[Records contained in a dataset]
>>>>>
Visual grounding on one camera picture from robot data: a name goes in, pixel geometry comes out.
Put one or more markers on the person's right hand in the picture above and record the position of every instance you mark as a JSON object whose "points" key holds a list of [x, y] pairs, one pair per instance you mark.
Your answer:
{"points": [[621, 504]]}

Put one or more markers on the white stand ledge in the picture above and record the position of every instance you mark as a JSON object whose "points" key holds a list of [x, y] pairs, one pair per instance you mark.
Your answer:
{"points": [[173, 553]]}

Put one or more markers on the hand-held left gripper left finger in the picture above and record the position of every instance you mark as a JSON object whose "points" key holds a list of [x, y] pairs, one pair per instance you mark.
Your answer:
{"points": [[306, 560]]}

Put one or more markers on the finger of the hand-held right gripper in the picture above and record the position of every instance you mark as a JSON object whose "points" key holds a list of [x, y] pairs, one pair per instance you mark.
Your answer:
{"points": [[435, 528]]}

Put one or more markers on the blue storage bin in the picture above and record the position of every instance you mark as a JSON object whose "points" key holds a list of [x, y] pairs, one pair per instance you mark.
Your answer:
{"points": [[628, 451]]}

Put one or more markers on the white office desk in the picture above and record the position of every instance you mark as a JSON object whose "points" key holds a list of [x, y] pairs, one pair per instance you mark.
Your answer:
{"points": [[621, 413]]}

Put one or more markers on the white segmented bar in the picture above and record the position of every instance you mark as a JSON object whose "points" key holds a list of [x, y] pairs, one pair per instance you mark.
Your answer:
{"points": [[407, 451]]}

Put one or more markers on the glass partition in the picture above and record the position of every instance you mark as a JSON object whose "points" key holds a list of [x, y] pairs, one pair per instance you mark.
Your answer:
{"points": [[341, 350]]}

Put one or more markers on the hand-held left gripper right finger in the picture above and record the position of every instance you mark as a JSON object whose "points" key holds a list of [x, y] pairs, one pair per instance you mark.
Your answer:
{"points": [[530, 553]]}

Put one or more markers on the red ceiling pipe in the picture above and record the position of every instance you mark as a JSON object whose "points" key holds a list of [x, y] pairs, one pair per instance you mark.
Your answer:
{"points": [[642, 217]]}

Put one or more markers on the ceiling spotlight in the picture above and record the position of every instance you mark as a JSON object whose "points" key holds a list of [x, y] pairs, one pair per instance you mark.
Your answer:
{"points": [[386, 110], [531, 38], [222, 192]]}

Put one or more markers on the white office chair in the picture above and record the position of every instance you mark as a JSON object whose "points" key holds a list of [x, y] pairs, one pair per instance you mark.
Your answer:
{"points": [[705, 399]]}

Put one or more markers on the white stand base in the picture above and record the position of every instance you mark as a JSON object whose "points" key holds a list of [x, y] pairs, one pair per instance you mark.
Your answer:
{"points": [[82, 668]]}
<<<<<
■ **HOW TO COMPLETE THIS TASK**:
All of the data above must be set down again exactly.

■ **RESULT OF THE EXERCISE**:
Visual grounding on one camera picture from robot data: a name goes in, pixel geometry comes out.
Put one or more markers on the person's right hand in the picture above and record the position of every instance you mark as a JSON object whose "points" key holds a list of [x, y] pairs, one pair per instance you mark.
Your answer:
{"points": [[621, 504]]}

Put one or more markers on the white stand ledge in the picture above and record the position of every instance you mark as a JSON object whose "points" key holds a list of [x, y] pairs, one pair per instance you mark.
Your answer:
{"points": [[173, 553]]}

Put one or more markers on the hand-held left gripper left finger in the picture above and record the position of every instance you mark as a JSON object whose "points" key holds a list of [x, y] pairs, one pair per instance you mark.
Your answer:
{"points": [[306, 560]]}

Put one or more markers on the finger of the hand-held right gripper in the picture above and record the position of every instance you mark as a JSON object whose "points" key holds a list of [x, y] pairs, one pair per instance you mark.
Your answer:
{"points": [[435, 528]]}

Put one or more markers on the blue storage bin in the picture above and record the position of every instance you mark as a JSON object whose "points" key holds a list of [x, y] pairs, one pair per instance you mark.
Your answer:
{"points": [[628, 451]]}

Put one or more markers on the white office desk in the picture above and record the position of every instance you mark as a JSON object whose "points" key holds a list of [x, y] pairs, one pair per instance you mark.
Your answer:
{"points": [[621, 413]]}

Put one or more markers on the white segmented bar in the picture above and record the position of every instance you mark as a JSON object whose "points" key holds a list of [x, y] pairs, one pair per instance you mark.
Your answer:
{"points": [[407, 451]]}

Put one or more markers on the glass partition in the picture above and record the position of every instance you mark as a JSON object whose "points" key holds a list of [x, y] pairs, one pair per instance you mark.
Your answer:
{"points": [[341, 350]]}

Put one or more markers on the hand-held left gripper right finger in the picture above and record the position of every instance you mark as a JSON object whose "points" key holds a list of [x, y] pairs, one pair per instance you mark.
Your answer:
{"points": [[530, 553]]}

Put one or more markers on the red ceiling pipe in the picture above and record the position of every instance you mark as a JSON object whose "points" key holds a list of [x, y] pairs, one pair per instance you mark.
Your answer:
{"points": [[642, 217]]}

Put one or more markers on the ceiling spotlight in the picture above and record the position of every instance you mark as a JSON object whose "points" key holds a list of [x, y] pairs, one pair per instance you mark.
Your answer:
{"points": [[386, 110], [531, 38], [222, 192]]}

Put one or more markers on the white office chair in the picture above and record the position of every instance you mark as a JSON object whose "points" key holds a list of [x, y] pairs, one pair per instance you mark.
Your answer:
{"points": [[705, 399]]}

Put one or more markers on the white stand base in the picture above and record the position of every instance you mark as a JSON object whose "points" key holds a list of [x, y] pairs, one pair per instance you mark.
Your answer:
{"points": [[82, 668]]}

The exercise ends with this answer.